Within a short period of time, I became active on the GWV forum and was working with Jeffrey through private emails to establish myself in a daily practice.  In 2003 (I think) we met at a Bhante Gunaratana 9-day retreat in Riverside, California, along with several other GWV members, including my future wife, Karen.

Suffice it to say, I find Jeffrey’s human-ness and lack of pretense to be refreshing and reassuring.  Once, when he came to Boulder to lead a 10-day retreat up in Gold Hill at one of my Buddhist friend’s kiva, I witnessed Jeffrey go off on a long diatribe and argument with my friend — it was about Bhante Gunaratana and the marginalization of Jeffrey in the Buddhist community — Bhante G. is my friend’s guru — and it was clear to me at that moment that Jeffrey will always be Jeffrey, that he is a bulldog through and through, and that as long as we are in human form, our human traits will continue to express according to things like karma, DNA, family heritage, childhood influences and so forth — but that our attachment to all of that is what eventually falls away.  So, I did not judge Jeffrey’s outburst as a sign of anti-enlightenment, and my affection for him in fact increased, because I see what he is up against in this world, which not only doesn’t understand the ecstatic basis for all religion and spiritual tradition, but actively represses it to the point of putting someone like Jeffrey out on the street.
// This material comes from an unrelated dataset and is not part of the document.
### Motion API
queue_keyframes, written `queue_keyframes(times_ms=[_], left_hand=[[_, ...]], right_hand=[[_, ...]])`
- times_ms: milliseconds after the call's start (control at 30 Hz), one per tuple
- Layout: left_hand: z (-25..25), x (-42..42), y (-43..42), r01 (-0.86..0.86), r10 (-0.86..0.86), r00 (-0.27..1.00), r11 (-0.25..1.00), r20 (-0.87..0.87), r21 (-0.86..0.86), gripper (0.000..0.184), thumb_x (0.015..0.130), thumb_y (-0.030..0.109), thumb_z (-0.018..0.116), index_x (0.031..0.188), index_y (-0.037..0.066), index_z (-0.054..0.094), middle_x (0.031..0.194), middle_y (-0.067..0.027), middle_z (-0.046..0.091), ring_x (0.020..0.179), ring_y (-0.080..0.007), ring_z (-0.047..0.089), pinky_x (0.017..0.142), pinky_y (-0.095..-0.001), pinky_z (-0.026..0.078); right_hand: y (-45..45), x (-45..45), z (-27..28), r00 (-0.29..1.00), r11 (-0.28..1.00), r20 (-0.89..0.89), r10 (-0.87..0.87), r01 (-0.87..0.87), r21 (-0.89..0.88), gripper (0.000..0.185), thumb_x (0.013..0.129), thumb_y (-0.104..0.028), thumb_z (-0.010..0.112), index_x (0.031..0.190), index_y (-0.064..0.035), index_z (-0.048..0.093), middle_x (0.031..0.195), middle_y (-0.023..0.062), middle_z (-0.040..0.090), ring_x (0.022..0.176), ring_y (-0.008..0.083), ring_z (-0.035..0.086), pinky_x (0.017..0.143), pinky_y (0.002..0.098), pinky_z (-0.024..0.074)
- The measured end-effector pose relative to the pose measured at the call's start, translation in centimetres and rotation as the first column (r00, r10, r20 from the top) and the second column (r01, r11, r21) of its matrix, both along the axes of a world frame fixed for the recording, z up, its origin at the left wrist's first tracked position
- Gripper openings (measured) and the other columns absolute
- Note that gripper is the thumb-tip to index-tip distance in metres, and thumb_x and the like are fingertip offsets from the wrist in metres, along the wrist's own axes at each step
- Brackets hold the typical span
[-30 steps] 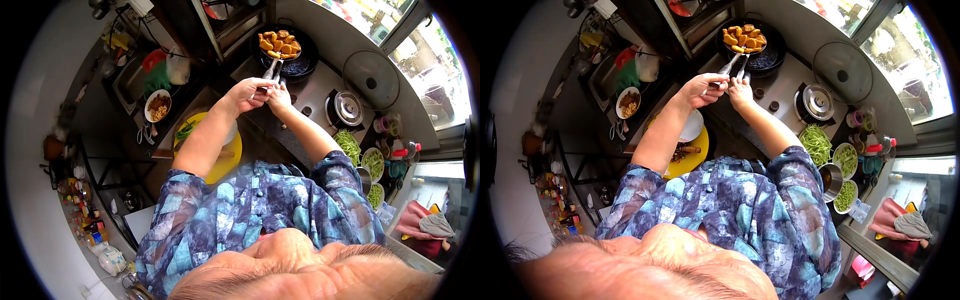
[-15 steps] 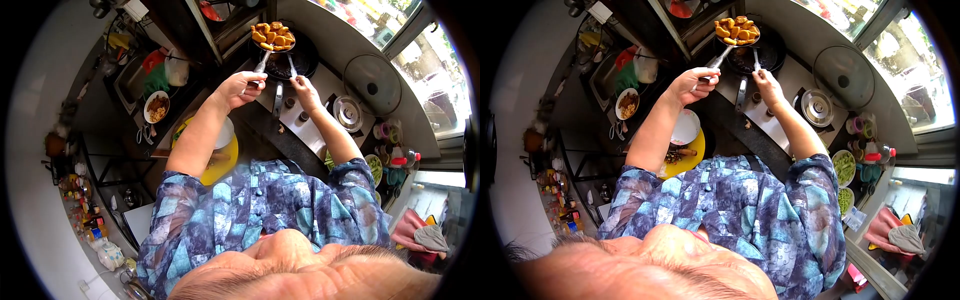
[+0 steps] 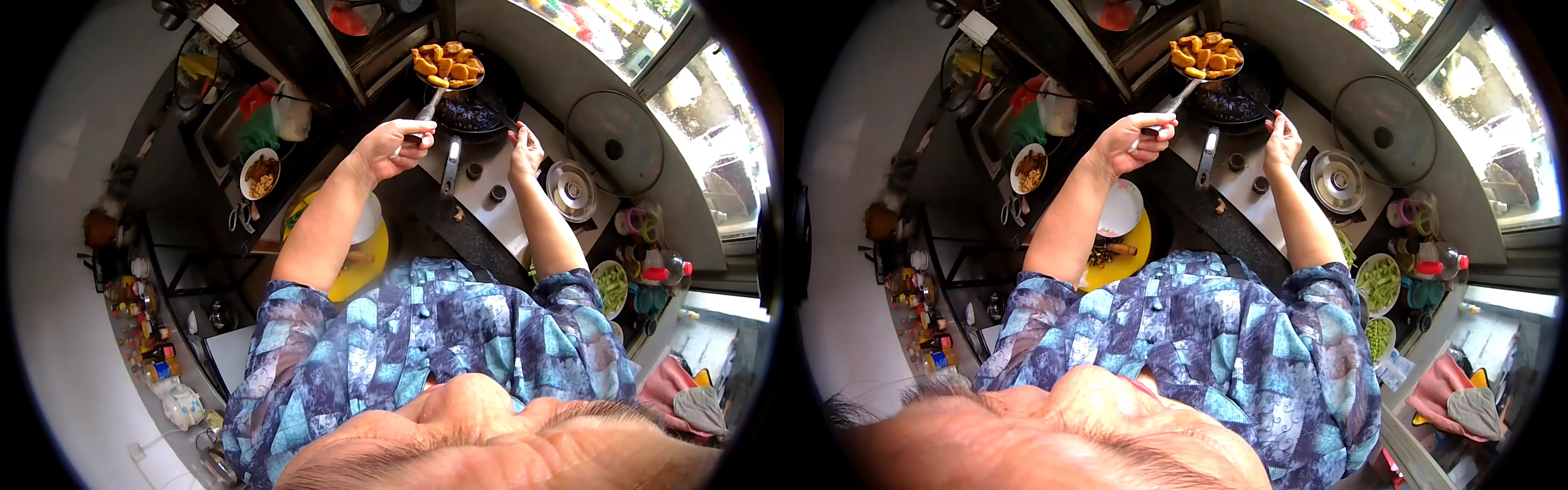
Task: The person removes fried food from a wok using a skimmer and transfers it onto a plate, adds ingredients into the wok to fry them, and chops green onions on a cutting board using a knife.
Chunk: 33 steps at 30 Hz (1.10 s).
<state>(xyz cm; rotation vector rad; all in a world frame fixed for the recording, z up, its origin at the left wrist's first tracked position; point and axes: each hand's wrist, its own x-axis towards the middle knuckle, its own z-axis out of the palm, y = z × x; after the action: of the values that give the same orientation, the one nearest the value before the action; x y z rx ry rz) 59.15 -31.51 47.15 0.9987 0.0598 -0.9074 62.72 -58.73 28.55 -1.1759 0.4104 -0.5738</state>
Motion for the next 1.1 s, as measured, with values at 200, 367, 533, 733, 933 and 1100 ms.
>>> queue_keyframes(times_ms=[200, 367, 533, 733, 933, 1100], left_hand=[[0.3, -0.2, -0.4, 0.003, -0.003, 1.0, 1.0, 0.021, 0.012, 0.008, 0.091, 0.011, 0.053, 0.09, 0.003, 0.053, 0.066, 0.0002, 0.05, 0.044, -0.0018, 0.032, 0.033, -0.0142, 0.023], [0.4, -0.5, -0.2, -0.013, 0.012, 0.999, 1.0, 0.032, 0.022, 0.008, 0.091, 0.011, 0.053, 0.09, 0.003, 0.054, 0.066, 0.0, 0.05, 0.043, -0.0019, 0.032, 0.033, -0.0146, 0.022], [-0.4, -0.2, -0.1, -0.01, 0.009, 1.0, 0.999, 0.027, 0.031, 0.008, 0.091, 0.012, 0.053, 0.09, 0.004, 0.054, 0.066, 0.0, 0.05, 0.043, -0.0021, 0.032, 0.033, -0.015, 0.022], [-1.4, 0.7, 0.3, -0.011, 0.009, 0.999, 0.998, 0.032, 0.056, 0.009, 0.091, 0.014, 0.054, 0.089, 0.005, 0.054, 0.067, 0.0001, 0.052, 0.044, -0.0024, 0.032, 0.035, -0.0156, 0.022], [-3.1, 1.2, 0.8, -0.001, 0.0, 1.0, 0.997, 0.014, 0.072, 0.012, 0.091, 0.015, 0.056, 0.082, 0.008, 0.052, 0.067, 0.0011, 0.053, 0.044, -0.0018, 0.033, 0.035, -0.0153, 0.023], [-3.9, 1.4, 0.6, 0.038, -0.04, 0.999, 0.997, 0.032, 0.07, 0.016, 0.091, 0.016, 0.057, 0.078, 0.009, 0.052, 0.066, 0.0019, 0.052, 0.044, -0.0013, 0.032, 0.035, -0.0152, 0.023]], right_hand=[[-1.4, -1.6, -0.2, 0.994, 0.972, -0.072, 0.085, -0.067, 0.224, 0.019, 0.095, -0.014, 0.055, 0.105, 0.0008, 0.063, 0.1, 0.0079, 0.064, 0.076, 0.015, 0.065, 0.074, 0.0232, 0.0544], [-2.9, -3.4, -0.3, 0.99, 0.936, -0.029, 0.139, -0.122, 0.331, 0.018, 0.093, -0.01, 0.057, 0.101, 0.0053, 0.061, 0.098, 0.0122, 0.062, 0.078, 0.0208, 0.065, 0.075, 0.0276, 0.0577], [-5.0, -5.6, 1.4, 0.994, 0.956, -0.048, 0.097, -0.079, 0.281, 0.017, 0.091, -0.008, 0.057, 0.099, 0.0061, 0.063, 0.095, 0.0136, 0.063, 0.078, 0.0226, 0.065, 0.073, 0.029, 0.0586], [-6.7, -6.9, 5.2, 1.0, 1.0, -0.008, -0.007, 0.007, 0.025, 0.021, 0.094, -0.013, 0.055, 0.1, 0.0035, 0.066, 0.084, 0.0086, 0.068, 0.07, 0.0148, 0.067, 0.067, 0.0235, 0.0533], [-8.1, -6.2, 7.7, 0.996, 0.995, 0.022, -0.081, 0.082, -0.052, 0.02, 0.094, -0.012, 0.054, 0.1, 0.0039, 0.065, 0.087, 0.0096, 0.067, 0.069, 0.0146, 0.066, 0.066, 0.0221, 0.0533], [-8.0, -4.7, 9.9, 0.989, 0.99, 0.099, -0.112, 0.12, -0.079, 0.02, 0.095, -0.012, 0.053, 0.101, 0.0038, 0.064, 0.09, 0.0089, 0.067, 0.072, 0.0148, 0.066, 0.07, 0.0231, 0.0535]])
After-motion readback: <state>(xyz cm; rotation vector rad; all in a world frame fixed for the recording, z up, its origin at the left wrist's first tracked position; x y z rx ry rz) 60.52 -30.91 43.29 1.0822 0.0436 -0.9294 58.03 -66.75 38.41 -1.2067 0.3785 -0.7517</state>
As I’ve written elsewhere on this forum, I’ve been in a very dark and difficult place with my practice and with life for the past several years.  Jeffrey, who is my friend, teacher and brother, has been lurking in the background of my experience throughout this period.  I’ve retreated with him, Skyped with him, emailed with him, talked on the phone with him… but, mostly, I’ve just meditated, studied, and grinded it through each day, feeling his presence as a genuine support that allows me to keep going straight ahead.  Eroding the fetters is NOT for the feint of heart, let me tell you — it is death by a thousand knife slices, and I wouldn’t recommend it for anyone who is just dabbling in meditation as something “cool” and “peaceful” to do.  Jeffrey is here for SERIOUS MEDITATION PRACTITIONERS who literally have nowhere else to go — he is standing at the end of the line, folks, making himself available to those very few who walk through the narrowest of gates.  Years may pass without him encountering another jhana-hobo at the terminus where he resides — so, in the interim, he works on his scientific projects, he fulfills his correspondence responsibilities, he meditates, he flies out of the body each night, he writes poetry, he finds free food… and he lives in the moment as Jeffrey S. Brooks, even though he knows better than to buy into that particular illusion….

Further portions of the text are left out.